## TASK STATEMENT
Copy out all the data, word for word.

## SUPPLIED DATA
<<<<

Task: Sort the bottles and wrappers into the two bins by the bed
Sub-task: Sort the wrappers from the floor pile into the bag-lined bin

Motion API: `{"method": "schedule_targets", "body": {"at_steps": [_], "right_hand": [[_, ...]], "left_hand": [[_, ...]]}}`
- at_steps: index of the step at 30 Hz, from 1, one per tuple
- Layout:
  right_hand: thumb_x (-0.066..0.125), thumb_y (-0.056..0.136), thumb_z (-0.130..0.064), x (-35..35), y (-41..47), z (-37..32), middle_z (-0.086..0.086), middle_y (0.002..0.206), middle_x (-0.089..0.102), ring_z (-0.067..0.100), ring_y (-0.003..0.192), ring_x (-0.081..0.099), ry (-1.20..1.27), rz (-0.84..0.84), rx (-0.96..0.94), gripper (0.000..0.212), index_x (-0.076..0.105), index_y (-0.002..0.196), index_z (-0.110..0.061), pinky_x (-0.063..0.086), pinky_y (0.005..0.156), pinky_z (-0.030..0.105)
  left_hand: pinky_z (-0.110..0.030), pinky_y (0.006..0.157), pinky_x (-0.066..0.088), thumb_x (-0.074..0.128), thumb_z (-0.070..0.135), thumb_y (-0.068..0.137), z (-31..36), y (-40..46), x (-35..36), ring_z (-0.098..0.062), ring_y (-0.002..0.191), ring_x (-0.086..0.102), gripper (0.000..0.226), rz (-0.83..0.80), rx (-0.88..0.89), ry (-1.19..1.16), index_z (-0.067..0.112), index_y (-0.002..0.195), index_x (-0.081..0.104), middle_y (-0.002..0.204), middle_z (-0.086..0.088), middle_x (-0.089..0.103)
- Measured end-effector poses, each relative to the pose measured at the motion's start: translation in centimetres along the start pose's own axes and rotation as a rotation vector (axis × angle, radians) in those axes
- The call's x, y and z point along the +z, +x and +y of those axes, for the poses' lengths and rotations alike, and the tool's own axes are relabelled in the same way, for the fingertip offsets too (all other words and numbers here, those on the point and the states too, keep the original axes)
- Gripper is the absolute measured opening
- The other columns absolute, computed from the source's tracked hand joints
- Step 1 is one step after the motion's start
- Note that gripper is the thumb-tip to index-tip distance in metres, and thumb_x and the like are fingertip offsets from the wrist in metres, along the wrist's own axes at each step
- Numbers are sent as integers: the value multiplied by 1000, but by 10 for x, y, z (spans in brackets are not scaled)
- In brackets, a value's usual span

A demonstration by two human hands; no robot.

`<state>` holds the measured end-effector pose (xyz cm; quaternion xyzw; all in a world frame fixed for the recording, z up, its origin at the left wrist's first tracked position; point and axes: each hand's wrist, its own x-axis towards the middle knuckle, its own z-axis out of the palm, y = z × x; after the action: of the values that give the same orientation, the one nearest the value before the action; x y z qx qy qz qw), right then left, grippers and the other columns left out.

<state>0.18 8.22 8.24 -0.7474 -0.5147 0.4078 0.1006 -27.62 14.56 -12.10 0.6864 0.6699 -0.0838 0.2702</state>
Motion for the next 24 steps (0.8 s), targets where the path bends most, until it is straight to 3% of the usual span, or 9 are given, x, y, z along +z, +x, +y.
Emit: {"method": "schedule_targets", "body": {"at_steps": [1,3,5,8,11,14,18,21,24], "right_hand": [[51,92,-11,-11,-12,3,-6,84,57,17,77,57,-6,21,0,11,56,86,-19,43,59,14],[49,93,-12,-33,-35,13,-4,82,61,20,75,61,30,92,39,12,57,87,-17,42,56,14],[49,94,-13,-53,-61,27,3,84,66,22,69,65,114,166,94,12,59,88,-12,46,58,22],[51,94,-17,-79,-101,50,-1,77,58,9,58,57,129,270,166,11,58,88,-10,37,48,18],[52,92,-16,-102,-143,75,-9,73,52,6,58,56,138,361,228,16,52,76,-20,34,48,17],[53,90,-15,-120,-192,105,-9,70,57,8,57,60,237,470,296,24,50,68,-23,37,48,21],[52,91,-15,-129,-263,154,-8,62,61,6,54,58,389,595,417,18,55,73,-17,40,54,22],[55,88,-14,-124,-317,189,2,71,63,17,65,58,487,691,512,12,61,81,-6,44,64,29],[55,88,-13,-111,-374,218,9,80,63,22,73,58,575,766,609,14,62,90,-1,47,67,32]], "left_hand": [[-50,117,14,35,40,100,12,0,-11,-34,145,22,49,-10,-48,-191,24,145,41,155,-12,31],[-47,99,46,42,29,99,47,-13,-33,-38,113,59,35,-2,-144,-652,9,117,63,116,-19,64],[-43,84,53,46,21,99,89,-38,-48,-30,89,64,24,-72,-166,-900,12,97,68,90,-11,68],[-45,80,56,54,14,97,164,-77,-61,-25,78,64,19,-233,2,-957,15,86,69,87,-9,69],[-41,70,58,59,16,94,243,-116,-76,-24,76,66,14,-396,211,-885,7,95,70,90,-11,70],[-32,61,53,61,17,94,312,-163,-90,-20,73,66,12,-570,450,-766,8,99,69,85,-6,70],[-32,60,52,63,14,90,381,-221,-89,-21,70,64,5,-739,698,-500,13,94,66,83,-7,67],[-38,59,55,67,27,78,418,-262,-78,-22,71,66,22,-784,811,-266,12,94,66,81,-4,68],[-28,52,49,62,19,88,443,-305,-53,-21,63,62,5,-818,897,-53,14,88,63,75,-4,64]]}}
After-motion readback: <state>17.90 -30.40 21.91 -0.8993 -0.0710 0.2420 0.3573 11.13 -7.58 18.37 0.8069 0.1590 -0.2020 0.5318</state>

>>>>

## ANSWER SECTION
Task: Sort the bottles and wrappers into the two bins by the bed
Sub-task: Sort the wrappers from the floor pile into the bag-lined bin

Motion API: `{"method": "schedule_targets", "body": {"at_steps": [_], "right_hand": [[_, ...]], "left_hand": [[_, ...]]}}`
- at_steps: index of the step at 30 Hz, from 1, one per tuple
- Layout:
  right_hand: thumb_x (-0.066..0.125), thumb_y (-0.056..0.136), thumb_z (-0.130..0.064), x (-35..35), y (-41..47), z (-37..32), middle_z (-0.086..0.086), middle_y (0.002..0.206), middle_x (-0.089..0.102), ring_z (-0.067..0.100), ring_y (-0.003..0.192), ring_x (-0.081..0.099), ry (-1.20..1.27), rz (-0.84..0.84), rx (-0.96..0.94), gripper (0.000..0.212), index_x (-0.076..0.105), index_y (-0.002..0.196), index_z (-0.110..0.061), pinky_x (-0.063..0.086), pinky_y (0.005..0.156), pinky_z (-0.030..0.105)
  left_hand: pinky_z (-0.110..0.030), pinky_y (0.006..0.157), pinky_x (-0.066..0.088), thumb_x (-0.074..0.128), thumb_z (-0.070..0.135), thumb_y (-0.068..0.137), z (-31..36), y (-40..46), x (-35..36), ring_z (-0.098..0.062), ring_y (-0.002..0.191), ring_x (-0.086..0.102), gripper (0.000..0.226), rz (-0.83..0.80), rx (-0.88..0.89), ry (-1.19..1.16), index_z (-0.067..0.112), index_y (-0.002..0.195), index_x (-0.081..0.104), middle_y (-0.002..0.204), middle_z (-0.086..0.088), middle_x (-0.089..0.103)
- Measured end-effector poses, each relative to the pose measured at the motion's start: translation in centimetres along the start pose's own axes and rotation as a rotation vector (axis × angle, radians) in those axes
- The call's x, y and z point along the +z, +x and +y of those axes, for the poses' lengths and rotations alike, and the tool's own axes are relabelled in the same way, for the fingertip offsets too (all other words and numbers here, those on the point and the states too, keep the original axes)
- Gripper is the absolute measured opening
- The other columns absolute, computed from the source's tracked hand joints
- Step 1 is one step after the motion's start
- Note that gripper is the thumb-tip to index-tip distance in metres, and thumb_x and the like are fingertip offsets from the wrist in metres, along the wrist's own axes at each step
- Numbers are sent as integers: the value multiplied by 1000, but by 10 for x, y, z (spans in brackets are not scaled)
- In brackets, a value's usual span

A demonstration by two human hands; no robot.

`<state>` holds the measured end-effector pose (xyz cm; quaternion xyzw; all in a world frame fixed for the recording, z up, its origin at the left wrist's first tracked position; point and axes: each hand's wrist, its own x-axis towards the middle knuckle, its own z-axis out of the palm, y = z × x; after the action: of the values that give the same orientation, the one nearest the value before the action; x y z qx qy qz qw), right then left, grippers and the other columns left out.

<state>0.18 8.22 8.24 -0.7474 -0.5147 0.4078 0.1006 -27.62 14.56 -12.10 0.6864 0.6699 -0.0838 0.2702</state>
Motion for the next 24 steps (0.8 s), targets where the path bends most, until it is straight to 3% of the usual span, or 9 are given, x, y, z along +z, +x, +y.
Emit: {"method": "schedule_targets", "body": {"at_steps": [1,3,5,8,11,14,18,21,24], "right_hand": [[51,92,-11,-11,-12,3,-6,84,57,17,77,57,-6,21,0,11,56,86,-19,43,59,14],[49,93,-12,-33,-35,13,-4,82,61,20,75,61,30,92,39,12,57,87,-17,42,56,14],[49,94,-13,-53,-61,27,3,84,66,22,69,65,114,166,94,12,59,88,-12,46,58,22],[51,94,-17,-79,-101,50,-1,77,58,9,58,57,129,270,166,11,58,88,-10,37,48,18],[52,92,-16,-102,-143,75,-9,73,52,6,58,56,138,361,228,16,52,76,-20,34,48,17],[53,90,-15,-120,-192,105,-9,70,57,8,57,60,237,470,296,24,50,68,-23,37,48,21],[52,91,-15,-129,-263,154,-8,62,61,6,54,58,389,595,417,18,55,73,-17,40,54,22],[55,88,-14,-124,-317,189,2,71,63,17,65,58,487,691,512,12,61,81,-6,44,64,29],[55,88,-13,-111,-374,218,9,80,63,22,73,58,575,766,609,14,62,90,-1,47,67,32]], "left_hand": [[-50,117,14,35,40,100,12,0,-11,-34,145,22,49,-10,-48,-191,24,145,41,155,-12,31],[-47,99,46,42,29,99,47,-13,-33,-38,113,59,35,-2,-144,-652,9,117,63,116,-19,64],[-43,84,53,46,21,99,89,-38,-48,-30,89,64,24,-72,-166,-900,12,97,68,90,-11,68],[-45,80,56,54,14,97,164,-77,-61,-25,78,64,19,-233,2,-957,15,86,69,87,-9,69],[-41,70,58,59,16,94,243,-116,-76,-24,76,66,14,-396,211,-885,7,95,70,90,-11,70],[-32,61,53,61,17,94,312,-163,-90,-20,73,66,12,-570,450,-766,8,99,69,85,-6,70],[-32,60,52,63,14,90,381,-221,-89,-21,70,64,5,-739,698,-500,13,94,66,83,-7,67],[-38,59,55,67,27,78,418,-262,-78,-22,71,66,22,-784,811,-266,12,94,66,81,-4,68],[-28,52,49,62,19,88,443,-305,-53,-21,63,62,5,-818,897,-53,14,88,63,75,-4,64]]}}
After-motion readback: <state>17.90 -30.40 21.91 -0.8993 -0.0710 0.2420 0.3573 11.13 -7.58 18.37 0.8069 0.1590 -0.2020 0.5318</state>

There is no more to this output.